Music:: Assemblage 23 - I am the Rain
There are 7 comments on this entry. (Reply.)
 
posted by [identity profile] mousme.livejournal.com at 02:43pm on 05/06/2003
Hey, apparently there's no need to invade the country anymore for priceless artifacts to be destroyed. :P

*incoherently enraged sputtering follows*
 
posted by [identity profile] skjaere.livejournal.com at 02:57pm on 05/06/2003
How does something like that even happen?! Have you considered posting this in the archaeology community?
 
posted by [identity profile] forthright.livejournal.com at 03:09pm on 05/06/2003
I am staggered and incredibly confused as to how such a thing could ever happen. I am going to talk to my supervisor tomorrow. He was a bigwig in the OAS for many years, and knows all the people involved, so he may have new information on this situation.


 
posted by [identity profile] elanya.livejournal.com at 03:37pm on 05/06/2003
Groovy. I'll post here if *I* learn anything new via the list :o
 
posted by [identity profile] shanmonster.livejournal.com at 04:26pm on 05/06/2003
I'd suspect the disposal crew would at least know who'd given them their orders. An answer can't be that far off.

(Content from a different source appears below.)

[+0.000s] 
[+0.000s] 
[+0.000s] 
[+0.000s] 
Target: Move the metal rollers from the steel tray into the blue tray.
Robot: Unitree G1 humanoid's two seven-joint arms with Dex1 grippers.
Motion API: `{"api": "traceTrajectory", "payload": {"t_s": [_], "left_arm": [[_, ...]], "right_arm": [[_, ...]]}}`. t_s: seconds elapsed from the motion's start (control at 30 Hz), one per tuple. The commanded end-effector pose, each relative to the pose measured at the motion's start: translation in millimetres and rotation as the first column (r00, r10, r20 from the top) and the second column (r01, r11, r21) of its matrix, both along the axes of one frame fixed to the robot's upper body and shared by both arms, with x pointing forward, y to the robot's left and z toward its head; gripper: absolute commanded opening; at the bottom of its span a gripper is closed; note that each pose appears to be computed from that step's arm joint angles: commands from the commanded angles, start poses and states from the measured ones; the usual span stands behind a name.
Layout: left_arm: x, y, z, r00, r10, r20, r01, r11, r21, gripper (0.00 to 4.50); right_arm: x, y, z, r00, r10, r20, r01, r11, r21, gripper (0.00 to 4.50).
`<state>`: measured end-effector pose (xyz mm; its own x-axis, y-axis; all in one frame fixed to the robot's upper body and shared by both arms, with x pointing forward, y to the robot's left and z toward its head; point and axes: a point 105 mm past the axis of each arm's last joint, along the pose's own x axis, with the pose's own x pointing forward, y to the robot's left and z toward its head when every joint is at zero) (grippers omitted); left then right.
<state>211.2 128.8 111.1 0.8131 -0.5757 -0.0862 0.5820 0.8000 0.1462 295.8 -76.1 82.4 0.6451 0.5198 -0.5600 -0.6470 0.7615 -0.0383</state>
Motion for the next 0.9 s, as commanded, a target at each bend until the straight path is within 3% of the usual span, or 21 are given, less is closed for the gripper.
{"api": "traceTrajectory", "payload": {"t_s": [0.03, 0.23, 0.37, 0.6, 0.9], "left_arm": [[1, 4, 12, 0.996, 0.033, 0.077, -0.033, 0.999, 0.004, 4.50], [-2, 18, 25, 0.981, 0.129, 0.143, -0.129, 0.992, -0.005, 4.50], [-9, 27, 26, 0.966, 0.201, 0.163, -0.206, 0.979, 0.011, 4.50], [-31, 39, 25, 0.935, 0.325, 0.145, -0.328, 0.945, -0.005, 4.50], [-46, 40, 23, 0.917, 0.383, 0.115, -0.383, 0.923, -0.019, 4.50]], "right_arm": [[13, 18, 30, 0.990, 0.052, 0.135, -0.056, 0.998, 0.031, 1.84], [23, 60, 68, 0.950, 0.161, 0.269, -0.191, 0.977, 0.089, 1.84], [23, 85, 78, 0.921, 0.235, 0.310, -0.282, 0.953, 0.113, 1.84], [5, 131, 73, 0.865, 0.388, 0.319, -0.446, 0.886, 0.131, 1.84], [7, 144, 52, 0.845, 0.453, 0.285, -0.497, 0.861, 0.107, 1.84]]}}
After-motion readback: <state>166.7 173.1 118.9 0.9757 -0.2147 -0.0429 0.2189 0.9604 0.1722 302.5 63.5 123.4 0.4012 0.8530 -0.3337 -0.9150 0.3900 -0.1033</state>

Have any excavations taken place at the dump, yet?

This certainly is a WTF event. Jesus.
 
posted by [identity profile] astatine210.livejournal.com at 05:11pm on 05/06/2003
Not only is that fucked-up beyond belief... I can't help wondering why Toronto's waste is being dumped in Michigan.

(Cue jingoistic jibes about nobody noticing another pile of garbage in Michigan, the 60% beer can content of Canadian garbage being economically viable in Milwaukee, ad nauseam)
 
posted by [identity profile] forthright.livejournal.com at 03:30pm on 06/06/2003
I talked to my supervisor today, and haven't really learned much other than what is in the message above and in the Globe and Mail story. It does indeed appear that the material in question got dumped in Michigan at the behest of some U of T bureaucrat and that the people responsible for the material were not informed.

As for the question of a salvage effort, presuming that it hasn't been compacted into a tiny cube of trash, such an effort might be possible, in which case the absolute most important thing to retrieve is NOT the artifacts themselves, but the papers, reports, and field notes. Even if all the items were retrieved, it wouldn't much good, archaeologically speaking, with out artifact provenances (where they dug it up from) and other such material. The vast majority of artifacts lost are faunal and botanical, and simply are of no use on their own.